_Task to complete_
Find the line with "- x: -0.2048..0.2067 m" and the line with "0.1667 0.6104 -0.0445" in the entries below; output exactly those two lines, every line between them, and no others.

_Information shown_
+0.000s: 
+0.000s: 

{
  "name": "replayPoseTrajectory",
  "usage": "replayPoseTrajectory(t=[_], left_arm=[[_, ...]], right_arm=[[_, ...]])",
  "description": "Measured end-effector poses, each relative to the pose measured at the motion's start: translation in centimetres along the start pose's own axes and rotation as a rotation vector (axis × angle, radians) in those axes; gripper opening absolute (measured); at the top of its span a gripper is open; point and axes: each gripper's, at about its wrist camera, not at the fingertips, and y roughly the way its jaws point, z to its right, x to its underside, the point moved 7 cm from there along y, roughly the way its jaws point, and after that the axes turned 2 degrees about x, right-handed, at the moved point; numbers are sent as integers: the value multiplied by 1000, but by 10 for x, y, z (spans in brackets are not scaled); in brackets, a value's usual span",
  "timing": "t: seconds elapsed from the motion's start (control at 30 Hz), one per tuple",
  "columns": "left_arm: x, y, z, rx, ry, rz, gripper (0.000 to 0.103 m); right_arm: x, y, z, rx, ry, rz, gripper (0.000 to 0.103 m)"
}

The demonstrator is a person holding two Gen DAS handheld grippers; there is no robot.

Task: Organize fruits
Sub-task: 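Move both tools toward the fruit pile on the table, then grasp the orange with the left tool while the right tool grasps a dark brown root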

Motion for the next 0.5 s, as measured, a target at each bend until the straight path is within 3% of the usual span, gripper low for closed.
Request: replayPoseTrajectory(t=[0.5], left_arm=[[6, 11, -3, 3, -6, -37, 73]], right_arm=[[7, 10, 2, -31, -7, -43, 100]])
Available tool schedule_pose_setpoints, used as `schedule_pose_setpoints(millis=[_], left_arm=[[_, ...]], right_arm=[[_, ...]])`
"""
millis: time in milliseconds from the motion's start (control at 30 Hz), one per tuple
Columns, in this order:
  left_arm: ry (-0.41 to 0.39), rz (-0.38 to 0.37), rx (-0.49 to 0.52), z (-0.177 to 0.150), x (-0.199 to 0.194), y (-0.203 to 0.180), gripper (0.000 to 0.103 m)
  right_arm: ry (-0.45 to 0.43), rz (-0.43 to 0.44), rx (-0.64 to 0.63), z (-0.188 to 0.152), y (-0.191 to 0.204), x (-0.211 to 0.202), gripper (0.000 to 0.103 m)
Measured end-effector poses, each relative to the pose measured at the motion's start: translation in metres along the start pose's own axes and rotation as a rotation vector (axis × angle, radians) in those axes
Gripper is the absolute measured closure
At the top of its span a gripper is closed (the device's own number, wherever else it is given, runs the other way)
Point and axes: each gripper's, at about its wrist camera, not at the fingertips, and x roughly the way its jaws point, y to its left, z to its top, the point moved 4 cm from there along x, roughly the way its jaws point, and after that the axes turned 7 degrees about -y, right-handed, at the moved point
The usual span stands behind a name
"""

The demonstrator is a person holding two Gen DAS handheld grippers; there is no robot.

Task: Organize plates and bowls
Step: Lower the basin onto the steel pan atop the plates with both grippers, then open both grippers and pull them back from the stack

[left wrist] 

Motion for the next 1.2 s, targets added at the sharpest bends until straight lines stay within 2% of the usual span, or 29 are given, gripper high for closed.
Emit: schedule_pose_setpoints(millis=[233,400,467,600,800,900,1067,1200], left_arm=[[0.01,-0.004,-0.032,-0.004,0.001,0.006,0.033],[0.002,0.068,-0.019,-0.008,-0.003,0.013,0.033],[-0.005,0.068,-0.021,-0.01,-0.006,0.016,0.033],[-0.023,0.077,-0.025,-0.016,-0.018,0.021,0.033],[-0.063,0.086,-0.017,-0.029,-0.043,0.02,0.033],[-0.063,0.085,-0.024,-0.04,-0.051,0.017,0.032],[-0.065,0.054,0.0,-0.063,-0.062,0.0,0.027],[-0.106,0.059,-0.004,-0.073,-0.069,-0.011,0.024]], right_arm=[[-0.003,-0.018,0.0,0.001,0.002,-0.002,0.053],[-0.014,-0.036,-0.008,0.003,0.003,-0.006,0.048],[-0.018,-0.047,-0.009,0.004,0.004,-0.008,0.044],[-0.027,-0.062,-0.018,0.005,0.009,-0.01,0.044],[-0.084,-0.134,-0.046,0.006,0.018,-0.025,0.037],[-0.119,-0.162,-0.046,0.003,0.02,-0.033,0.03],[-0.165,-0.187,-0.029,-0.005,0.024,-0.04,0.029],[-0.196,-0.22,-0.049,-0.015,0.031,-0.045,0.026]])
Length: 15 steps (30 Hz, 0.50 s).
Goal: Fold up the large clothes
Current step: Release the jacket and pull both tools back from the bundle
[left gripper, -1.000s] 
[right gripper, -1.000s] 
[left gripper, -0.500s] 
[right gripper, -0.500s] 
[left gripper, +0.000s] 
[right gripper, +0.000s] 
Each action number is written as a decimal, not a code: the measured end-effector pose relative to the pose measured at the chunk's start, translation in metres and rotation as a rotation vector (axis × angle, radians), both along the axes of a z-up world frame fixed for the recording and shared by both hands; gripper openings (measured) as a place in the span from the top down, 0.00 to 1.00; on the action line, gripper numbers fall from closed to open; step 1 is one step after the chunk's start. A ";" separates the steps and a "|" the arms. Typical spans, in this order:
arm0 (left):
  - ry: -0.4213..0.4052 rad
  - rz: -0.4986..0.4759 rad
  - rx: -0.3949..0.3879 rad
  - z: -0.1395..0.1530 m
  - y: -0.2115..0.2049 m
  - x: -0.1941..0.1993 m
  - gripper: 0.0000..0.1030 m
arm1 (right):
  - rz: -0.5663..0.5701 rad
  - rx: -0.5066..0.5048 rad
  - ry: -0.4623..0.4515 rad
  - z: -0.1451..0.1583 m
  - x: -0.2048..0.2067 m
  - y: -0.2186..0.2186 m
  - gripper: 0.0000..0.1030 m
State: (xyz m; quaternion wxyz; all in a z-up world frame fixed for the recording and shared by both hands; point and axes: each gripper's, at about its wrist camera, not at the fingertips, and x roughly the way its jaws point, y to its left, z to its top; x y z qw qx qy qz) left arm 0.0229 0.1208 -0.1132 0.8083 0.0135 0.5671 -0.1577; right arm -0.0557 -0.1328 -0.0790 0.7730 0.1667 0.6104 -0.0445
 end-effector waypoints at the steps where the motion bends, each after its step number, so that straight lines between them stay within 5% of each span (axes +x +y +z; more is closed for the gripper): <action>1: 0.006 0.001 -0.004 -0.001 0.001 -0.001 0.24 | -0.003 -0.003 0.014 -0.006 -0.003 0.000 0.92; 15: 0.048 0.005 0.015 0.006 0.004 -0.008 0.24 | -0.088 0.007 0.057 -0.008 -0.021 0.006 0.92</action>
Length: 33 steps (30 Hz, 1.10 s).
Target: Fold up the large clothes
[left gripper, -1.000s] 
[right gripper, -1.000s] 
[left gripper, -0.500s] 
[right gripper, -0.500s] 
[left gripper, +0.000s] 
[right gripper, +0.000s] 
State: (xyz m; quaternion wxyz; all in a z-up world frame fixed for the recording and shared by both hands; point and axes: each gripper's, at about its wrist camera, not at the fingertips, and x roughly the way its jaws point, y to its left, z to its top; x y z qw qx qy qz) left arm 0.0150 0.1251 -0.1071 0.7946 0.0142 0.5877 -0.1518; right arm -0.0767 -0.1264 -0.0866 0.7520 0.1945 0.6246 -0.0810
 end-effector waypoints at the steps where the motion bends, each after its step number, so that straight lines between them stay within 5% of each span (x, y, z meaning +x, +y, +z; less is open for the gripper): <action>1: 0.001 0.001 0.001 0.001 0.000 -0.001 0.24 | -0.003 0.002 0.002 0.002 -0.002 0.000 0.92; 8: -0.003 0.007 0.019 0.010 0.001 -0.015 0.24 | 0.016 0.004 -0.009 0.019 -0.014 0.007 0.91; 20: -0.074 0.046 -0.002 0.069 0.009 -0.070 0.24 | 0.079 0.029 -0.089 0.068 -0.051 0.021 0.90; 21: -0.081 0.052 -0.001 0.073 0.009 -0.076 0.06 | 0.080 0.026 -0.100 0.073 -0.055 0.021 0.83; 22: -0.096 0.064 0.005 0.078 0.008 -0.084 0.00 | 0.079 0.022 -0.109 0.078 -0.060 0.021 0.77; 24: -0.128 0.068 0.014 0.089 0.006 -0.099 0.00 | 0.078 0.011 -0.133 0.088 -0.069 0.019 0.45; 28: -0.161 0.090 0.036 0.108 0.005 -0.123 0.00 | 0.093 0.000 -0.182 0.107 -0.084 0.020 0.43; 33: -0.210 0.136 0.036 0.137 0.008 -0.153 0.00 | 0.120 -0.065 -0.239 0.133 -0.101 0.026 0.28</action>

_Response area_
  - x: -0.2048..0.2067 m
  - y: -0.2186..0.2186 m
  - gripper: 0.0000..0.1030 m
State: (xyz m; quaternion wxyz; all in a z-up world frame fixed for the recording and shared by both hands; point and axes: each gripper's, at about its wrist camera, not at the fingertips, and x roughly the way its jaws point, y to its left, z to its top; x y z qw qx qy qz) left arm 0.0229 0.1208 -0.1132 0.8083 0.0135 0.5671 -0.1577; right arm -0.0557 -0.1328 -0.0790 0.7730 0.1667 0.6104 -0.0445

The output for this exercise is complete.